MEMORANDUM OPINION AND ORDER

Plaintiff Paul H. Singer filed his Verified Complaint on December 9, 2011, against Defendants Charles R. Feldstein & Co., Inc.; Charles R. Feldstein; and James F. Feldstein; alleging Defendants: (1) breached fiduciary duties in violation of the Employee Retirement Income Security Act ("ERISA") by failing to prudently manage assets of a retirement plan; (2) breached fiduciary duties in violation of ERISA by failing to engage independent fiduciaries to monitor a retirement plan; and (3) breached a contract between the parties under the State of Illinois common law. Defendants filed a Motion to Dismiss Singer's Complaint, arguing all of Singer's claims are barred by relevant statutes of limitations.

BACKGROUND

Singer's Complaint alleges the following facts. Singer was an employee of Charles R. Feldstein & Co., Inc. ("the Company"), from October of 1968 to December 31,2000. (Compl. ¶ 18.) The Company is an Illinois corporation, located in Chicago, Illinois, and provides fundraising consulting services. (Id., ¶11.) Defendant Charles F. Feldstein ("Charles") has served as the Company's Chairman since 1953 and is the father of Defendant James F. Feldstein ("James"). (Id., ¶¶ 12, 24.) James has served as the Company's President for over twenty years. (Id., ¶13.) After leaving the Company at the end of 2000, Singer returned on January 1, 2009, and worked as a Senior Advisor for the Company through January 30, 2010. (Id., ¶ 18.)

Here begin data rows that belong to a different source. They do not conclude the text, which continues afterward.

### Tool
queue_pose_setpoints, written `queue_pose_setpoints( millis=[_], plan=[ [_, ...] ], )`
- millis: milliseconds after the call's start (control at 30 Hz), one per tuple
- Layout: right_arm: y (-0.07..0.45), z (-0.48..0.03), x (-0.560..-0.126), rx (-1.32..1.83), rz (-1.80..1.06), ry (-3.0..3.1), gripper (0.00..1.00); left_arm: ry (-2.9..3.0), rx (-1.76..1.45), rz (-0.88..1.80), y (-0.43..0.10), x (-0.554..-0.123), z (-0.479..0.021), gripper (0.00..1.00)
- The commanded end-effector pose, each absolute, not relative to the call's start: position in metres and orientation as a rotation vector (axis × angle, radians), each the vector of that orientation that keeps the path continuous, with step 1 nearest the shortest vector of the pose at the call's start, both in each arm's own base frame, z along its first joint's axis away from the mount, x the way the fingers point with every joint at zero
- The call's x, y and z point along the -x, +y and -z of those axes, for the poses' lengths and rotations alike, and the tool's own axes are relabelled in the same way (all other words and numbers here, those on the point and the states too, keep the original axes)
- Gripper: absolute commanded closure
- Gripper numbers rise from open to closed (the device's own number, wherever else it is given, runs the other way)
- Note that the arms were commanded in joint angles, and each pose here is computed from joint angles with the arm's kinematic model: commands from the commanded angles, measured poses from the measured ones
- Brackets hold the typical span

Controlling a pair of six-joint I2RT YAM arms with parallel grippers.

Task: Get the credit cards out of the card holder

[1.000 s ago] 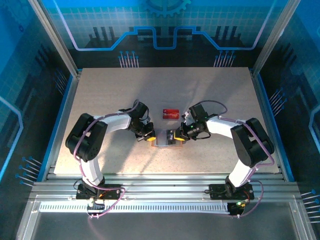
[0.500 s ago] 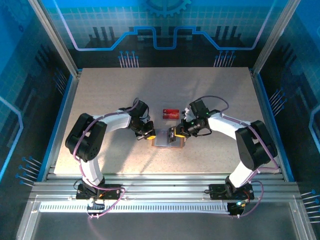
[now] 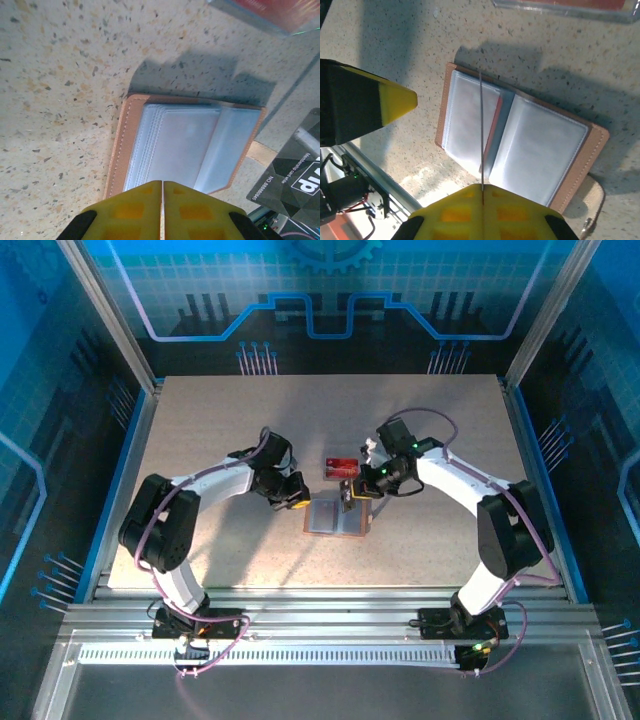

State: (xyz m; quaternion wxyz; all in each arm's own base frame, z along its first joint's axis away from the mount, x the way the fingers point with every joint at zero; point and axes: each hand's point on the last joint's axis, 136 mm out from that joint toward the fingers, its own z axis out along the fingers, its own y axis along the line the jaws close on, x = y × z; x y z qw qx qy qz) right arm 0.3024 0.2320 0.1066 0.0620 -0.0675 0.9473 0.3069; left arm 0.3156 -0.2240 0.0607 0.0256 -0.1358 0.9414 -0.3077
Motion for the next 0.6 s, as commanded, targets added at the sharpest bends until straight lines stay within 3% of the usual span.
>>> queue_pose_setpoints(
  millis=[0,333,567],
  plan=[
    [0.219,-0.107,-0.300,0.412,-0.777,2.901,0.98,2.877,0.419,0.930,-0.213,-0.317,-0.066,0.90],
    [0.203,-0.127,-0.325,1.094,-0.327,2.693,1.00,2.853,0.448,0.938,-0.201,-0.318,-0.069,0.89],
    [0.212,-0.142,-0.325,1.504,-0.249,2.487,1.00,2.838,0.451,0.927,-0.195,-0.316,-0.079,0.89]
  ],
)
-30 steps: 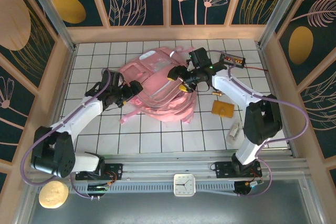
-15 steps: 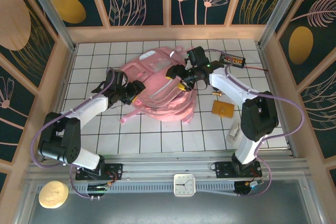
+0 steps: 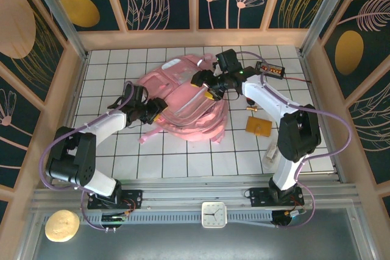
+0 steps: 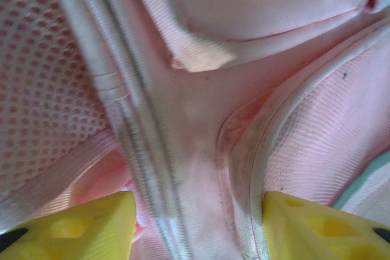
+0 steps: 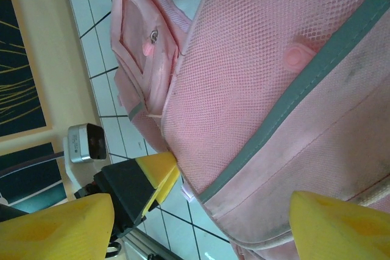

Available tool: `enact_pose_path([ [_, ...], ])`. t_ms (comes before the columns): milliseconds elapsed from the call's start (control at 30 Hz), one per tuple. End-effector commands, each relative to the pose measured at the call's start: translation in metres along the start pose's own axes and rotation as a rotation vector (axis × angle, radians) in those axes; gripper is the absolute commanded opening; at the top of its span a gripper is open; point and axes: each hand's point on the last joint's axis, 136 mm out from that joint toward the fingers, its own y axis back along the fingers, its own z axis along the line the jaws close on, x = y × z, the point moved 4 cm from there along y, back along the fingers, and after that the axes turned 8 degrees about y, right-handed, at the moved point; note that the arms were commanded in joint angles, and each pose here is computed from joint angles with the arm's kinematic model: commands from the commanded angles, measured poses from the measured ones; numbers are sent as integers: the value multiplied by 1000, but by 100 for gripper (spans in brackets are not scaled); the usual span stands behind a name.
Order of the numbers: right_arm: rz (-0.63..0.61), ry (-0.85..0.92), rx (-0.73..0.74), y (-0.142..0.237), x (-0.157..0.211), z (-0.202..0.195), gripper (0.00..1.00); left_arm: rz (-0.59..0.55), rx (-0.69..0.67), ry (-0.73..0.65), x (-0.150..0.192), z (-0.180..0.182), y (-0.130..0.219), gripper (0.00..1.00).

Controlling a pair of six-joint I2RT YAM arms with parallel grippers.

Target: Pack the student bag

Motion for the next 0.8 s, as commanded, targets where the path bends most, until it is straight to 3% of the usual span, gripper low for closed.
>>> enact_pose_path([
  [0,-7,15,7,-1,-8,0,76,34,1,46,5,9,-4,56],
  [267,-8,21,2,0,-10,1,76,19,15,45,-7,-1,-16,50],
  [333,-14,26,-2,2,-12,2,76,21,16,43,-9,-3,-20,37],
  [433,-32,54,-14,8,-15,8,77,21,21,34,-12,-8,-21,0],
  [500,-47,97,-15,14,-16,14,86,17,41,27,-13,-16,-18,0],
  [533,-59,118,-4,18,-17,16,97,14,58,25,-14,-22,-15,0],
  [767,-126,255,102,56,-17,38,99,-1,299,49,-19,-93,27,0],
])
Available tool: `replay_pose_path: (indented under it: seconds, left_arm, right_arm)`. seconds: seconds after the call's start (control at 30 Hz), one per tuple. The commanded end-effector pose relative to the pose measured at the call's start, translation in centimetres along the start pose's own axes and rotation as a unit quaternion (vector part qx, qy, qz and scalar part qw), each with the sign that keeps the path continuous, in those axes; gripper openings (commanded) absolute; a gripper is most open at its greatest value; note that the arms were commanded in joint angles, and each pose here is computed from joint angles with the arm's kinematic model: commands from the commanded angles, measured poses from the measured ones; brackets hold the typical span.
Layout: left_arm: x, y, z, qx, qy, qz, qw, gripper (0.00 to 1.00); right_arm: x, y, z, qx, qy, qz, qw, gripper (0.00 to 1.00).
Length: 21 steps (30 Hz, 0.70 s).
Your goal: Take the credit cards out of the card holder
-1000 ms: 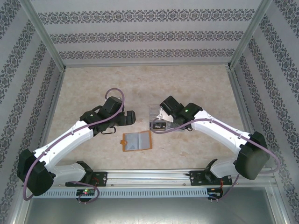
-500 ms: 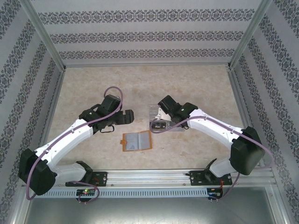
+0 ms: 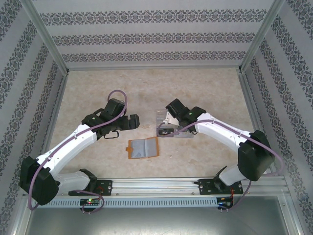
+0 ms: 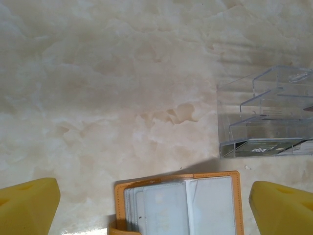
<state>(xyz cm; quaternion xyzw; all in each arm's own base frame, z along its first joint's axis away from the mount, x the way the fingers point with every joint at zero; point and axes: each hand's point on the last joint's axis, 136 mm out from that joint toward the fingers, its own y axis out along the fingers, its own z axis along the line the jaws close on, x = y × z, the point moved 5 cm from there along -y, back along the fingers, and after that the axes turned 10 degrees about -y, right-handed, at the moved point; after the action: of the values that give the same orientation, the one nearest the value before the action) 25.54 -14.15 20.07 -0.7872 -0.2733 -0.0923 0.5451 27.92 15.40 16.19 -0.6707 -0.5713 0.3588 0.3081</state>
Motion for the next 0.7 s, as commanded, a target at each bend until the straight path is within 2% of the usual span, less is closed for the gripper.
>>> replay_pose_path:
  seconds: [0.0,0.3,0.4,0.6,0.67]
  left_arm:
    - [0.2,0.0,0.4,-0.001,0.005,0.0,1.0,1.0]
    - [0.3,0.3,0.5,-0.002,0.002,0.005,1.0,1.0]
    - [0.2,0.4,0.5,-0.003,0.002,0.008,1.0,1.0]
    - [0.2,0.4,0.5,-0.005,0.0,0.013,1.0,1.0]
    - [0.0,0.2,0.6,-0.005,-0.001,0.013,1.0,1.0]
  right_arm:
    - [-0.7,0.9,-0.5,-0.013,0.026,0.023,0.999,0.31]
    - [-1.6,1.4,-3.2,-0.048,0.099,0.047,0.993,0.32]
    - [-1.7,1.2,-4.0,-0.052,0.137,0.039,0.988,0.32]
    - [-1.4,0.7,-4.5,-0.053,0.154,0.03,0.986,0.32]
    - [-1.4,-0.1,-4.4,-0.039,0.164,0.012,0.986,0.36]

During the course of Singer's initial employment with the Company, he was a participant in its Profit Sharing Plan and Trust ("the Plan"). (Id., ¶ 1.) Since approximately 1974, the Company had sponsored the Plan and was a fiduciary of the Plan under the meaning of ERISA § 3(21): the Company "exercised authority or discretionary control respecting management of the Plan, exercised authority or control respecting management or disposition of the Plan's assets, and/or had discretionary authority or discretionary responsibility in the administration of the Plan." (Id., ¶ 11.) See 29 U.S.C. § 1002(21). Charles and James served as Trustees of the Plan and were also fiduciaries of the Plan. The Plan's assets were to be held in trust for the benefit of the participants and their beneficiaries; the Plan's purpose was to assist the Company's employees in accumulating capital for retirement. (Id., ¶¶16-17.)

Each Plan participant had an individual account and was permitted to defer a portion of his base compensation for investment in the Plan. (Id., ¶¶18-19.) Singer participated in the Plan from July 1, 1969 to December 31,2000. (Id., ¶18.) At the end of his participation in the Plan, approximately $135,975.31 was held in Singer's individual account. Under the Plan, Singer was permitted to withdraw this entire balance in a lump-sum payment. (Id. , ¶ 19.) However, Singer alleges he did not receive this money at the time of his retirement. (Id., ¶23.)

James, Administrator of the Plan, began making improper loans from the Plan to the Company, beginning in 1987. As of 2000, the Plan had improperly loaned over $1,314,916.00 to the Company, and these loans had not been repaid. (Id., ¶¶ 21, 25.) These loans violated the terms of the Plan and ERISA. (Id., ¶22.) Defendants coordinated with Singer and agreed to pay him through an extended distribution schedule, with interest; yet, despite this agreement, Singer is still owed over $129,285.26 from his contributions to the Plan. (Id., ¶¶ 26-28.)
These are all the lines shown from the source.